As Gaiolas- David Leite
Era sua missão acolher a alma dos sonhadores. Talvez fosse um anjo, como muitos o nomeava em suas orações a pedir descanso, mas lhe parecia um rótulo impróprio. Lembrava das hierarquias celestes, das hostes de que uma vez ouviu. No entanto, no plano árido que solitariamente dominava, jamais alguém o visitou. Na eternidade em que exercia seu ofício, nunca ninguém lhe instruiu. Ainda menos o condecorou com asas, aureola e vestes níveas, ou qualquer outro artificio que sugerisse algo mais próxima do que imaginava a figura angélica.

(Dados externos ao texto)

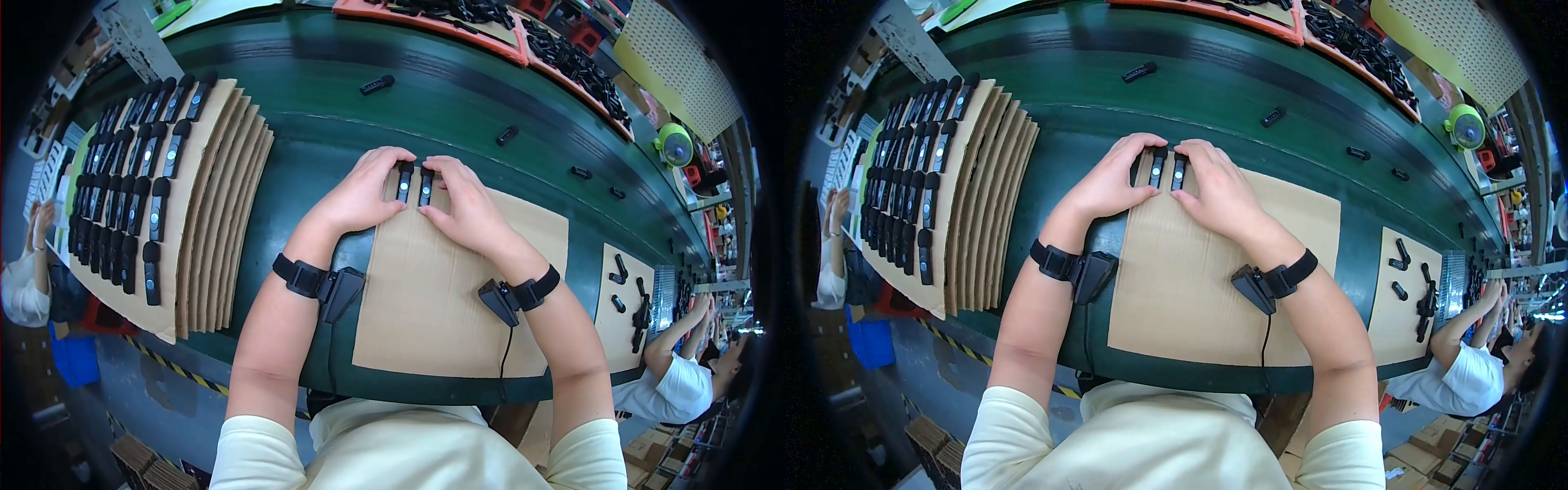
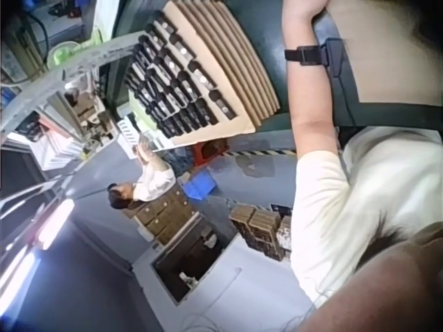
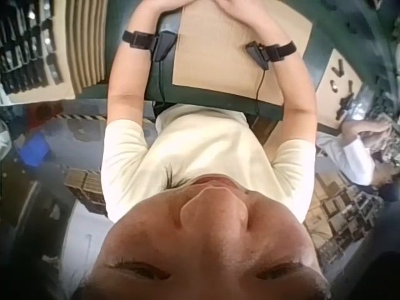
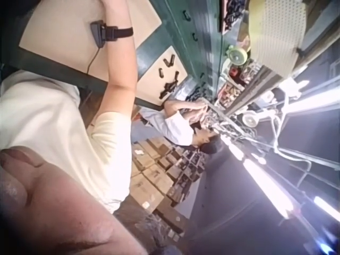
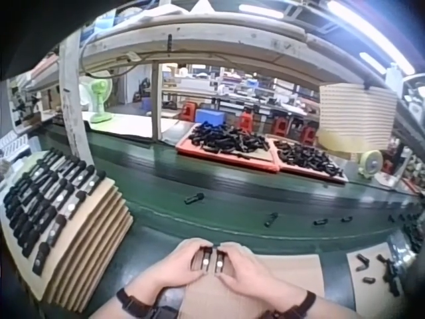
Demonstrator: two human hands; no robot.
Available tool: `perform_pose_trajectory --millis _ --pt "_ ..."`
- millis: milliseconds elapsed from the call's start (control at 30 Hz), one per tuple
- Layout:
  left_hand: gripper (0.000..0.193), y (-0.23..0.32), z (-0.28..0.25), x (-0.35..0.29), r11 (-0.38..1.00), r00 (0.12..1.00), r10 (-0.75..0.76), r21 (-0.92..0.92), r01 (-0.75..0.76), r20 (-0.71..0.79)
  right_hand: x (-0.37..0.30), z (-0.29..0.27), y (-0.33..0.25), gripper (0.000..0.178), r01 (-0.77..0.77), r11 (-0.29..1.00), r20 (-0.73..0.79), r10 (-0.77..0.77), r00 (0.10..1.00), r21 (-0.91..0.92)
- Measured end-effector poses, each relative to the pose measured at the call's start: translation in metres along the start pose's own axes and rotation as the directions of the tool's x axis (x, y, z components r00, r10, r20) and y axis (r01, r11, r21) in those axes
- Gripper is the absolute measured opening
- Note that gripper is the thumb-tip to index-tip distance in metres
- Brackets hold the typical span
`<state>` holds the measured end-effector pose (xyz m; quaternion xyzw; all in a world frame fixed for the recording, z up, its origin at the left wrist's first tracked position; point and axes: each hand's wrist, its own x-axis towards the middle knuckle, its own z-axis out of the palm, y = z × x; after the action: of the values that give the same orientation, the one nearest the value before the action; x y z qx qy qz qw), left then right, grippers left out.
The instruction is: Assembling and organizing small black electronic components onto a designated workspace.
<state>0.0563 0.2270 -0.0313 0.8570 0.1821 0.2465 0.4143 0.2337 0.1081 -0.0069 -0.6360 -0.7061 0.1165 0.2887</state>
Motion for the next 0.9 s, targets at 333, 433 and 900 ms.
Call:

Na realidade, sequer se reconhecia. Não era capaz de distinguir em si, forma diáfana, algo ou alguém, e se não fosse uma latente consciência sequer poderia estar seguro do próprio existir seu. No entanto, sabia que ali estava, sabia que existia, como alguma entidade incorpórea, naquele plano límbico.
Sabia também das imagens dos anjos. Pois era seu papel, ali, estar lá para os sonhadores do duro plano da realidade. Ali, exercia a atividade de vê-los em berço de ilusão. Neste terreno obscuro onde tudo o que o sonhador via e sentia enquanto desperto tomava a eloquência caótica onírica. Ele, como observador impassível, investigava as formas e cores e nomes e estórias de quem entrasse em seus domínios. Não poderia se considerar um protetor. Não guardava ou protegia os não despertos de nada que ali surgia. Era um de plano de criação e caos. Não caberia a ele protege-las. O sono dos justos, que muitos falam, a fantasia protegida dos bons... Estava a eternidade ali a desempenhar uma função qualquer, mas poderia afirmar que esse enredo também era uma falácia. O viver do sonhar era árduo para todos. Crentes, incrédulos, bons e maus. Isso ele podia afirmar, e nada fazer.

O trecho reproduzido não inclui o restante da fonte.